Eligibility Criteria
- The Youth Innovation Challenge is intended for young leaders and innovators aged 15–30.
Selection Criteria
- Building capacity for informed choices: EE aims to provide people and communities with the knowledge, values, attitudes, and skills to help them make informed decisions about addressing environmental and social issues.
- Community-centere: Integrating environmental goals within the context of community interests, issues, and capacities puts the community at the heart of EE.
- Collaborative and inclusive: EE supports collaborative and inclusive relationships, partnerships, and coalitions. You demonstrate how partnerships will contribute to your solution’s success, and how you ensure your solution considers community members from a variety of backgrounds and perspectives.
- Focused on action: A central aim of EE is informed, committed action by individuals, groups, or communities that improves the quality of the environment.

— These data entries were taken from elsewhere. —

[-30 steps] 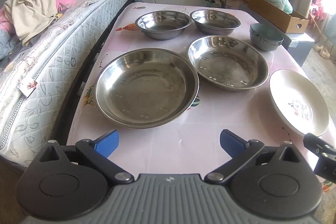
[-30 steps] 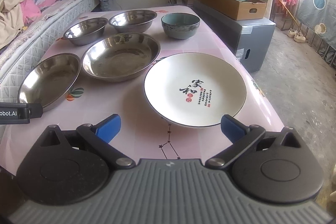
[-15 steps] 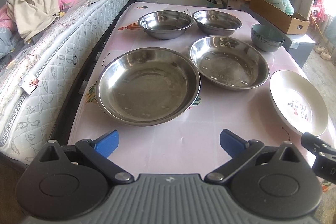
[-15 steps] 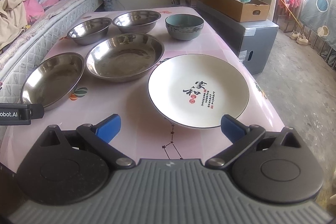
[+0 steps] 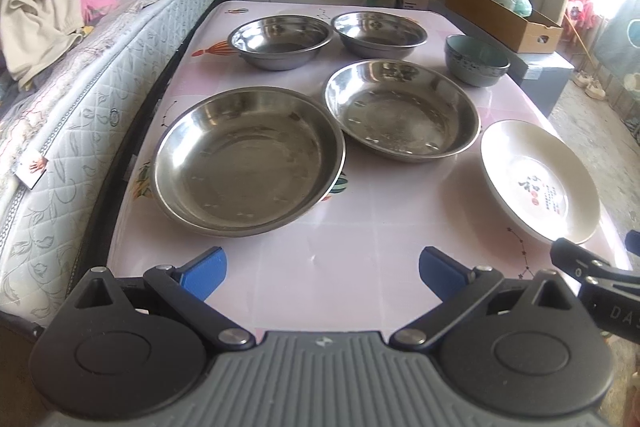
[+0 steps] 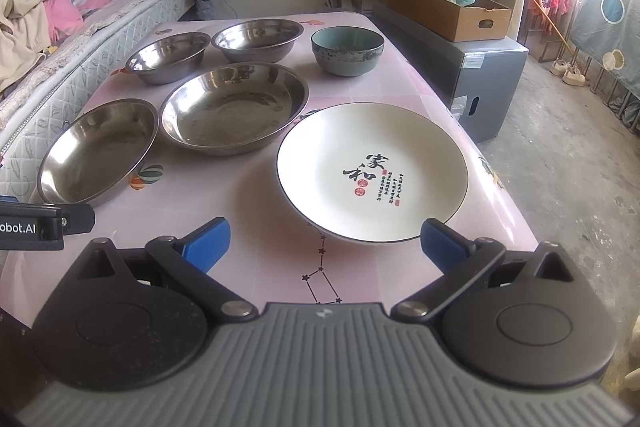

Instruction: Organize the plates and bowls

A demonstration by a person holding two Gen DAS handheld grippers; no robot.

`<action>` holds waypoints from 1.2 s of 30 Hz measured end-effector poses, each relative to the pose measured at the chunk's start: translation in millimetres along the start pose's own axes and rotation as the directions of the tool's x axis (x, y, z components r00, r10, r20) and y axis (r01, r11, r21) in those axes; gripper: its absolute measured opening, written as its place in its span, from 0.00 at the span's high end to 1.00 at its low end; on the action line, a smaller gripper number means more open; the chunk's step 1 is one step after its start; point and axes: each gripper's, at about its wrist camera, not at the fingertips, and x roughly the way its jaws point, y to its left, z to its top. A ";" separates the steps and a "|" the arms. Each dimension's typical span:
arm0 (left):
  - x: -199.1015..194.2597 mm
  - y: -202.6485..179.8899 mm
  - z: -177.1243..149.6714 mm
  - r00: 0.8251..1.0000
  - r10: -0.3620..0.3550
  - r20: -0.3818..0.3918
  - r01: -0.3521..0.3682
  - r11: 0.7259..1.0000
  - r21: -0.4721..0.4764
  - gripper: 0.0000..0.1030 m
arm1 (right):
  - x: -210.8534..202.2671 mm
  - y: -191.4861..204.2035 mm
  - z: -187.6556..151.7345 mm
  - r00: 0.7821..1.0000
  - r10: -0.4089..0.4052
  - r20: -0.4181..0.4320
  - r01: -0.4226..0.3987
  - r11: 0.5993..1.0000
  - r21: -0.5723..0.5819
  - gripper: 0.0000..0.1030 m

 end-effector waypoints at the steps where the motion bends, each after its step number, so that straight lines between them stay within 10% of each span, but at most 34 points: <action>1: 0.2 -0.6 -0.1 1.000 -0.003 -0.001 0.003 1.000 0.003 0.00 | -0.2 -0.6 0.2 1.000 -0.001 0.000 0.001 1.000 0.001 0.01; 36: 5.0 0.7 -1.7 1.000 -0.009 -0.014 0.009 1.000 0.009 0.00 | 2.3 1.0 -1.8 1.000 0.002 -0.013 -0.002 1.000 -0.006 0.01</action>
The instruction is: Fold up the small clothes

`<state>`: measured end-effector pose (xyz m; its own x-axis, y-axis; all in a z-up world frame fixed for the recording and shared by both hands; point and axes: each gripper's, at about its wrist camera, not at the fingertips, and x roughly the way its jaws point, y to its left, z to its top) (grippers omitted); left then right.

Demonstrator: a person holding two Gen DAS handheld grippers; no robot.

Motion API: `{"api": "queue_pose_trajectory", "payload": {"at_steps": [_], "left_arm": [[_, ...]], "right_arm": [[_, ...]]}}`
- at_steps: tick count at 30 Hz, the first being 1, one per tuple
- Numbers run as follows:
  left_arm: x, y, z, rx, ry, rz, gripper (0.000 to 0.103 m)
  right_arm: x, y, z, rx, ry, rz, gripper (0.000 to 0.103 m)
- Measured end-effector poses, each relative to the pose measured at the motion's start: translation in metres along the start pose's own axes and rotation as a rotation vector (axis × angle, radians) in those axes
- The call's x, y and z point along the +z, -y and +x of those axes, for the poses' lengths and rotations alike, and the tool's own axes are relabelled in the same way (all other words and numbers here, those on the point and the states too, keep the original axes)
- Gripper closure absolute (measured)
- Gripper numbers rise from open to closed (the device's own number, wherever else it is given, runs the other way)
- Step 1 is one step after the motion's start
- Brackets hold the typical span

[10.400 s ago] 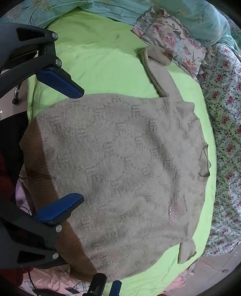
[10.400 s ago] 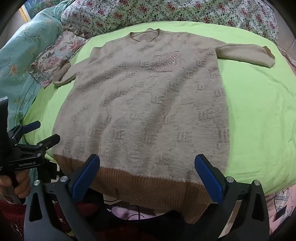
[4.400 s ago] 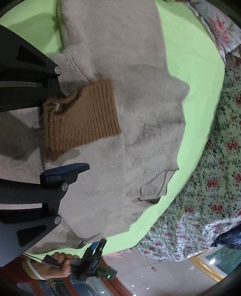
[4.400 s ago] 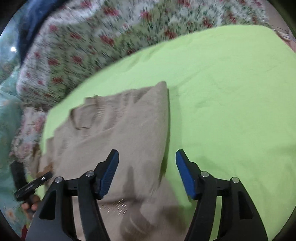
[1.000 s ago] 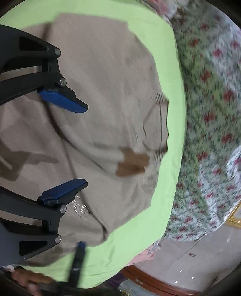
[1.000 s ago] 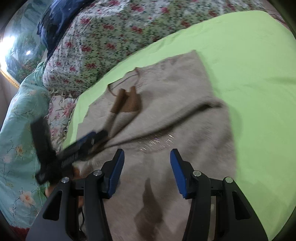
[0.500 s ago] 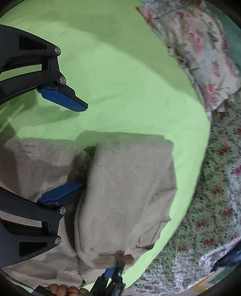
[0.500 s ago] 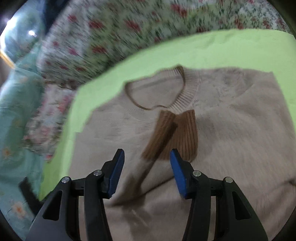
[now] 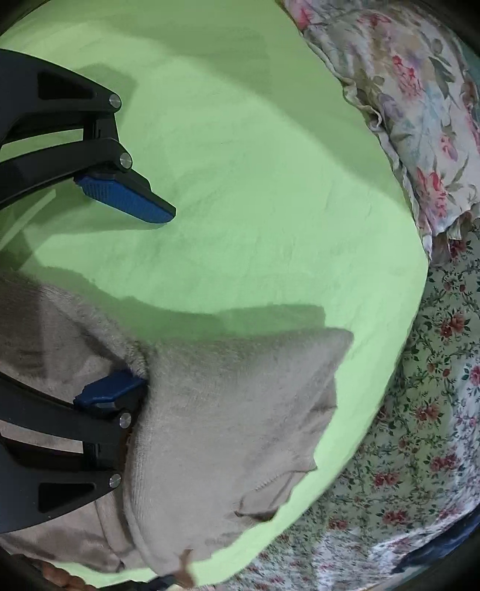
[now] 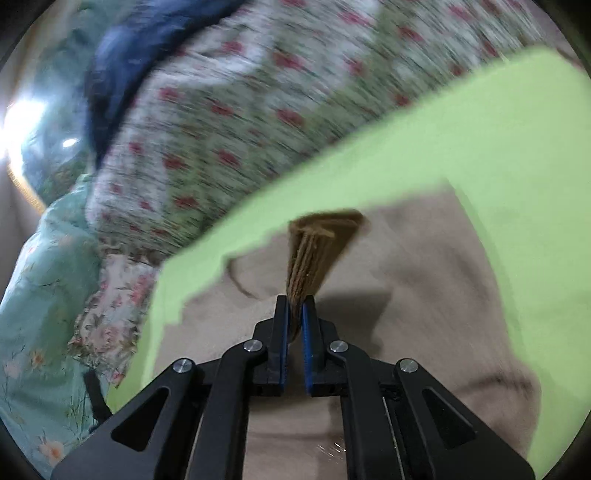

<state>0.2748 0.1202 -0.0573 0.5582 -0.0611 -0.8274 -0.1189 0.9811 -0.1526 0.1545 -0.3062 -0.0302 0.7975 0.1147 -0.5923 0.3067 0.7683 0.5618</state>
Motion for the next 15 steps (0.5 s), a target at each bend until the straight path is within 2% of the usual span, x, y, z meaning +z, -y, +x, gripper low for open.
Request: {"api": "queue_pose_trajectory", "payload": {"at_steps": [6,10,12,15], "left_arm": [[-0.007,-0.010,-0.003,0.015,0.022,-0.050,0.027],[-0.009,-0.017,-0.008,0.013,0.039,-0.101,0.027],[-0.012,-0.021,-0.008,0.005,0.052,-0.134,0.027],[-0.014,-0.021,-0.009,0.006,0.061,-0.142,0.027]], "right_arm": [[-0.021,0.016,0.008,-0.041,-0.041,0.018,0.095],[-0.017,0.007,-0.008,-0.004,0.004,-0.009,0.095],[-0.015,0.001,-0.019,0.043,0.042,-0.019,0.095],[-0.022,0.009,-0.019,0.024,0.016,0.001,0.095]]}}
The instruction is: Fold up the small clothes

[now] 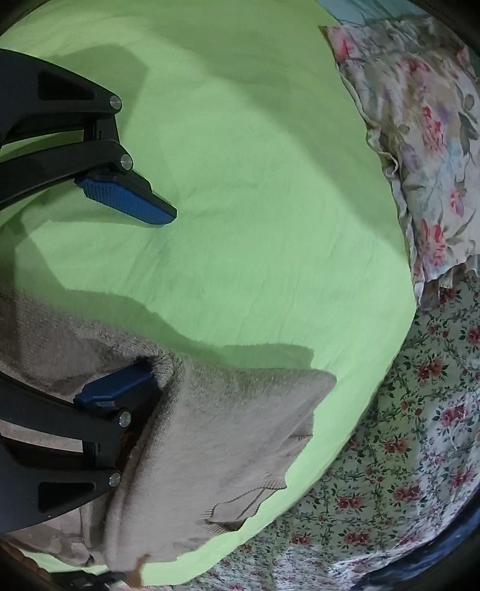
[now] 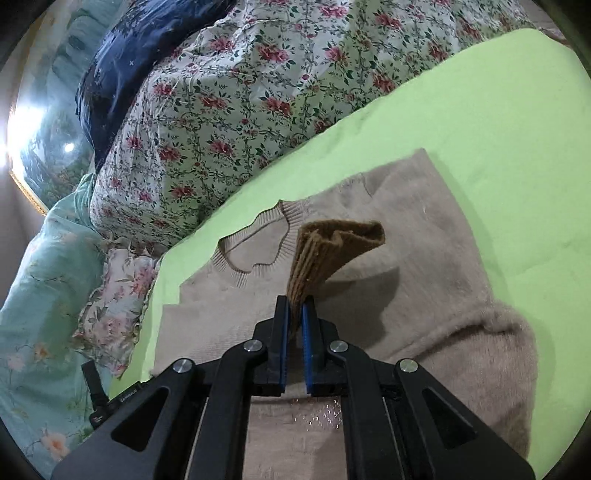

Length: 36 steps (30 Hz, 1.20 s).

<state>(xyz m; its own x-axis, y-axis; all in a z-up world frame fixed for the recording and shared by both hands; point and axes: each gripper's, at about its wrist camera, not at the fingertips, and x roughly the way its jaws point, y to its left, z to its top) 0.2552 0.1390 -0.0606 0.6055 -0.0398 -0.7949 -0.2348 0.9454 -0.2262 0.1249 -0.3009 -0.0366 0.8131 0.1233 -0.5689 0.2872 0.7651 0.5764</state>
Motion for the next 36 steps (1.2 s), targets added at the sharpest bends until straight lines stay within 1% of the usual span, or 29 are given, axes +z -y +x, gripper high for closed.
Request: {"api": "queue_pose_trajectory", "payload": {"at_steps": [2,4,7,11,13,15,16,17,19,20,22,23,26,31,33,35,36], "left_arm": [[-0.002,0.002,-0.001,-0.008,-0.013,0.028,0.027],[-0.002,0.004,0.000,-0.003,-0.024,0.069,0.027],[-0.003,0.003,0.000,-0.005,-0.034,0.083,0.026],[-0.003,0.008,0.001,0.023,-0.040,0.104,0.026],[-0.004,0.010,-0.001,0.024,-0.045,0.123,0.026],[-0.006,0.006,-0.003,0.010,-0.052,0.127,0.026],[-0.007,0.004,-0.003,0.003,-0.056,0.127,0.026],[-0.008,0.002,-0.004,-0.002,-0.058,0.128,0.026],[-0.009,-0.001,-0.008,-0.009,-0.067,0.133,0.027],[-0.011,-0.002,-0.012,-0.016,-0.071,0.139,0.027],[-0.017,-0.004,-0.021,-0.039,-0.081,0.154,0.027],[-0.022,-0.006,-0.028,-0.064,-0.090,0.163,0.027],[-0.042,-0.009,-0.047,-0.135,-0.122,0.196,0.027],[-0.080,-0.015,-0.076,-0.215,-0.168,0.223,0.027],[-0.095,-0.019,-0.087,-0.236,-0.183,0.225,0.026],[-0.108,-0.025,-0.096,-0.265,-0.202,0.223,0.025],[-0.118,-0.028,-0.101,-0.283,-0.217,0.223,0.024]], "right_arm": [[-0.010,0.009,0.007,-0.053,-0.043,0.004,0.095],[-0.019,0.019,0.010,-0.074,-0.069,0.024,0.096],[-0.025,0.020,0.007,-0.095,-0.063,0.011,0.098],[-0.018,0.009,0.005,-0.119,-0.052,-0.041,0.098],[-0.016,0.011,0.005,-0.119,-0.061,-0.031,0.098],[-0.017,0.015,0.004,-0.134,-0.064,-0.026,0.099],[-0.019,0.018,0.004,-0.152,-0.070,-0.019,0.102],[-0.020,0.023,0.003,-0.170,-0.079,-0.001,0.103],[-0.020,0.034,-0.005,-0.168,-0.077,0.067,0.103],[-0.020,0.038,-0.012,-0.153,-0.073,0.093,0.103],[-0.021,0.037,-0.029,-0.137,-0.055,0.088,0.102],[-0.023,0.035,-0.042,-0.124,-0.048,0.077,0.102],[-0.031,0.031,-0.068,-0.124,-0.041,0.037,0.102],[-0.051,0.034,-0.106,-0.107,-0.071,0.015,0.102],[-0.060,0.036,-0.118,-0.107,-0.082,0.015,0.101],[-0.071,0.039,-0.128,-0.100,-0.094,0.012,0.096],[-0.076,0.039,-0.132,-0.099,-0.101,0.011,0.084]]}}
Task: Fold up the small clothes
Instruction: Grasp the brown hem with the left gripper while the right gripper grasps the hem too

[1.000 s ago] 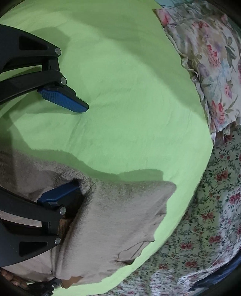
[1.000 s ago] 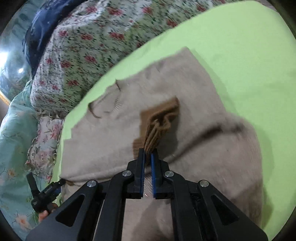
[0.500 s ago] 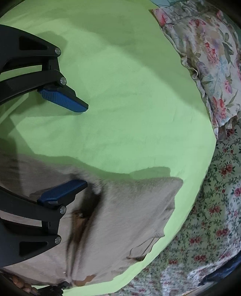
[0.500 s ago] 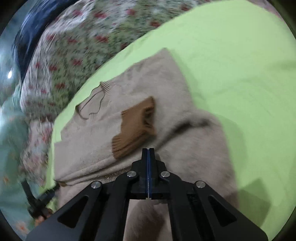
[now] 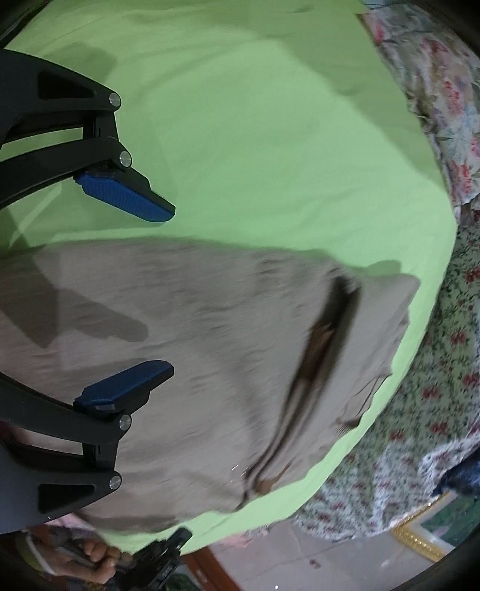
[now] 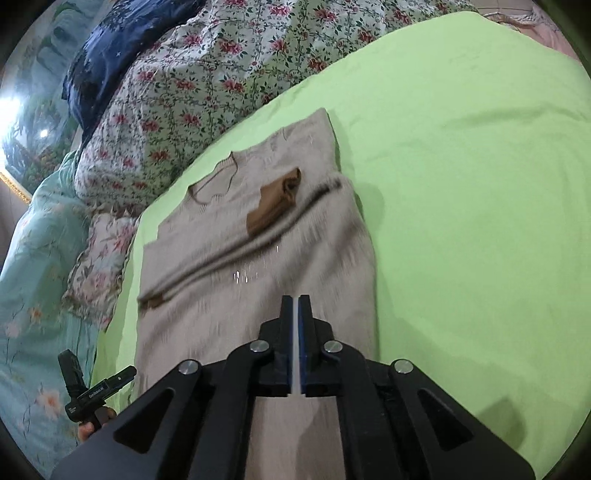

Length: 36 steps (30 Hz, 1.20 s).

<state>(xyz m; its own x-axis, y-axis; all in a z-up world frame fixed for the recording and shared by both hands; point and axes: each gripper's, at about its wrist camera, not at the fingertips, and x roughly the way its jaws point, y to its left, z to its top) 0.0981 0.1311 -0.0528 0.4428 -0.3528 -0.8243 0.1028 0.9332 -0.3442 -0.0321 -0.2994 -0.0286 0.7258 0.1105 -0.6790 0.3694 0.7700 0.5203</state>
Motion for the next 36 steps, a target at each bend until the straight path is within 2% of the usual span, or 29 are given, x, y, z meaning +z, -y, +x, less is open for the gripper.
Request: {"api": "queue_pose_trajectory", "payload": {"at_steps": [1,2,3,5,10,15,18,23,26,28,30,32,33,34,36], "left_arm": [[-0.007,0.001,-0.002,-0.011,-0.009,0.003,0.024],[-0.015,0.002,-0.004,-0.020,-0.016,0.009,0.024],[-0.022,0.004,-0.007,-0.026,-0.020,0.020,0.024],[-0.037,0.007,-0.013,-0.042,-0.027,0.048,0.023],[-0.071,0.007,-0.024,-0.162,-0.059,0.089,0.019],[-0.105,-0.004,-0.036,-0.282,-0.089,0.071,0.019],[-0.120,-0.005,-0.035,-0.356,-0.116,0.058,0.020],[-0.134,0.001,-0.027,-0.393,-0.149,0.081,0.020],[-0.130,0.002,-0.025,-0.414,-0.152,0.078,0.021],[-0.126,0.003,-0.022,-0.428,-0.159,0.074,0.027],[-0.124,0.002,-0.021,-0.433,-0.166,0.075,0.043],[-0.124,0.003,-0.016,-0.444,-0.190,0.074,0.069],[-0.123,0.003,-0.011,-0.444,-0.204,0.072,0.082],[-0.123,0.003,-0.008,-0.442,-0.214,0.072,0.086],[-0.123,0.005,-0.006,-0.432,-0.213,0.081,0.089]], "right_arm": [[-0.006,0.001,-0.004,0.001,-0.006,-0.003,0.065],[-0.014,0.003,-0.011,0.010,-0.003,-0.009,0.057],[-0.019,0.004,-0.016,0.021,0.003,-0.017,0.054],[-0.029,0.005,-0.026,0.038,-0.006,-0.039,0.054],[-0.049,0.013,-0.043,0.076,-0.060,-0.090,0.054],[-0.079,0.024,-0.047,0.110,-0.234,-0.180,0.055],[-0.099,0.023,-0.045,0.185,-0.303,-0.240,0.055],[-0.113,0.016,-0.021,0.316,-0.407,-0.260,0.054],[-0.121,0.009,-0.001,0.353,-0.444,-0.280,0.054],[-0.123,0.010,0.000,0.381,-0.432,-0.258,0.054],[-0.122,0.016,-0.004,0.413,-0.411,-0.216,0.054],[-0.120,0.021,-0.011,0.411,-0.388,-0.218,0.061],[-0.120,0.022,-0.012,0.390,-0.378,-0.228,0.071],[-0.121,0.023,-0.013,0.371,-0.374,-0.232,0.081],[-0.121,0.025,-0.014,0.355,-0.364,-0.230,0.091]]}}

- Informed: You have designed your solution based on an understanding of the complex social, economic, and environmental dynamics of marine debris, and provide relevant research or evidence to demonstrate this.
- Innovative: Your solution meets a need in your community, country, or region, using a new or better idea, practice, product, process, or strategy to address marine debris.
- Feasible: You, your partners, and your community collectively have the necessary skills and experiences to make your proposed solution a success.